Work to complete: Search the material below for "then" and copy every line where it occurs.

Exercise data:
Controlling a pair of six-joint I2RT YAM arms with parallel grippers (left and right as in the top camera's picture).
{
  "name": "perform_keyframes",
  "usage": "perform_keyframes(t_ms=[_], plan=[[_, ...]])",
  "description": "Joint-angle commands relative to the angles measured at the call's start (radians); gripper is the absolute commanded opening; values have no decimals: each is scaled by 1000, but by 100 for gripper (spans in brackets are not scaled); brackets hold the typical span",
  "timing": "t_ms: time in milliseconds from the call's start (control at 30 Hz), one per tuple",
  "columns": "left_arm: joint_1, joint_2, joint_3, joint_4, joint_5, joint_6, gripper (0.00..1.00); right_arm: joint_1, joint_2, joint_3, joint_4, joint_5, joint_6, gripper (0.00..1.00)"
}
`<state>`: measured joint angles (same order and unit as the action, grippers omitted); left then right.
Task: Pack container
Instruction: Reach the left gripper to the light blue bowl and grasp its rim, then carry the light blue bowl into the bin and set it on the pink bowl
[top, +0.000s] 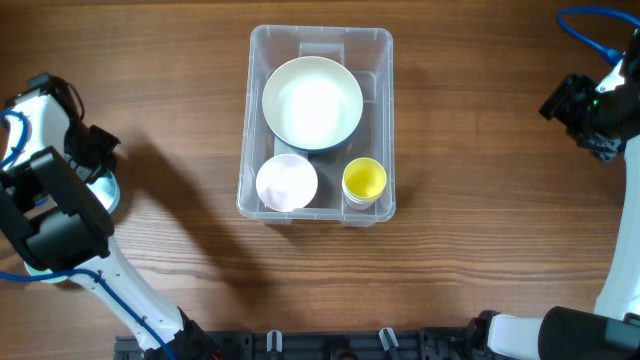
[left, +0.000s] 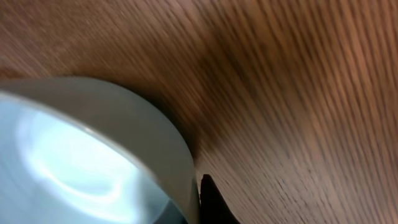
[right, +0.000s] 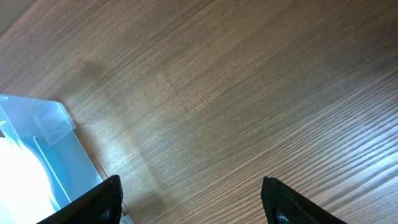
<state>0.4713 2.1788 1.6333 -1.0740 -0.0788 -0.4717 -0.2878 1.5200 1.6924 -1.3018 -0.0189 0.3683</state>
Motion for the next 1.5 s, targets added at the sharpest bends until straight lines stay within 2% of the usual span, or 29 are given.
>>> perform_keyframes(t_ms=[0,133,267,467,567,700,800,1233,1333,1367,1433,1467], plan=[[-61,-38,-2,5,18,5,4,2,-20,-2,0,-5,-10,72],[-132,-127,12,-34,19,5,4,2,-20,-2,2,-5,-10,72],[-266,-300,90,-160,45,23,4,2,-20,-1,2,-5,-10,72],[-613,-592,121,-167,40,15,4,2,-20,-2,2,-6,-10,73],[-798,-642,121,-182,-10,-44,4,2,-20,-1,2,-6,-9,73],[-993,-610,105,-197,-24,-93,4,2,-20,-2,2,-6,-9,73],[-1067,-535,63,-203,-23,-153,4,2,-20,-2,-1,-9,-10,73],[-1121,-221,18,-161,71,-169,4,2,-20,-2,-1,-16,-10,73],[-1121,-183,18,-161,71,-168,11,2,-20,-2,-1,-16,-10,73],[-1120,-177,18,-161,71,-165,17,2,-20,-2,-2,-16,-10,73],[-1116,-177,18,-161,68,-165,45,2,-20,-2,-2,-16,-10,73],[-1113,-178,18,-162,66,-160,48,2,-20,-2,-2,-16,-10,73]])
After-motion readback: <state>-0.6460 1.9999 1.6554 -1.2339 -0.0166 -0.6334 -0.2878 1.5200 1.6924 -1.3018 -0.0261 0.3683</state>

Exercise output:
`<state>`: measured joint angles (same order and unit as the action, grippers omitted); left then right.
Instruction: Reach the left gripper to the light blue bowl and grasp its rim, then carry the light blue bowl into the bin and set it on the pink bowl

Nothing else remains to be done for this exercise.